DATA PROVIDED
+ + + + +

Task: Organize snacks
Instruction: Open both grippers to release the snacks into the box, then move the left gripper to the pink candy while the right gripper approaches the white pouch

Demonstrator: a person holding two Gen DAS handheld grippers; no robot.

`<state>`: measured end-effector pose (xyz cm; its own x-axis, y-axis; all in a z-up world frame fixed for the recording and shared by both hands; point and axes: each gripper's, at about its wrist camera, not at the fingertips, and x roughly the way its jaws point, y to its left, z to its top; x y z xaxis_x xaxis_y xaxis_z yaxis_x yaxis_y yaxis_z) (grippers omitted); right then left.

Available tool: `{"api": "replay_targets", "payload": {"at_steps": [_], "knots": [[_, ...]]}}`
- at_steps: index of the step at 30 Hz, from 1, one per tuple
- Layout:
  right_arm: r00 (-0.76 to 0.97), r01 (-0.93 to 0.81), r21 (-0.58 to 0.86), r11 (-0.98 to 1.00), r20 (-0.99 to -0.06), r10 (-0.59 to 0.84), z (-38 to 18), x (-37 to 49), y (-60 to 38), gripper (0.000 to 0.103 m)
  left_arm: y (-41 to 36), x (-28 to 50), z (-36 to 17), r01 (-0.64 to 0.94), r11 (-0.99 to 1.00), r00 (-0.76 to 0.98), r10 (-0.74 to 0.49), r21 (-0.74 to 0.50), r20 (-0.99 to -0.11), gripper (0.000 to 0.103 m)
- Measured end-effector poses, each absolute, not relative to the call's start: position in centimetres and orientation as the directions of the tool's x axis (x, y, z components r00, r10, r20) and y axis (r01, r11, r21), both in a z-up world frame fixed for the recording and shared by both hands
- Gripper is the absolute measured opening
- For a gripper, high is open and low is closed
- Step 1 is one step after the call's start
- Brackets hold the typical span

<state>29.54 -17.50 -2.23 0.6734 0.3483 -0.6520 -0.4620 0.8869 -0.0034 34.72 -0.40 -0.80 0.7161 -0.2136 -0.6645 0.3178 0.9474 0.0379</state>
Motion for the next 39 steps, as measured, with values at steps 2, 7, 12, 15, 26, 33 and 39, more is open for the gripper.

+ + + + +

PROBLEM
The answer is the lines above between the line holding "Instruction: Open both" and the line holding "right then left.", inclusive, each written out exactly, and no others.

EXERCISE RESPONSE
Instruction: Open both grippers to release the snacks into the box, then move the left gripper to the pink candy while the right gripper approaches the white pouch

Demonstrator: a person holding two Gen DAS handheld grippers; no robot.

`<state>`: measured end-effector pose (xyz cm; its own x-axis, y-axis; all in a z-up world frame fixed for the recording and shared by both hands; point and axes: each gripper's, at about its wrist camera, not at the fingertips, and x roughly the way its jaws point, y to its left, z to its top; x y z xaxis_x xaxis_y xaxis_z yaxis_x yaxis_y yaxis_z) (grippers omitted); right then left.

Nothing more remains to be added to the answer.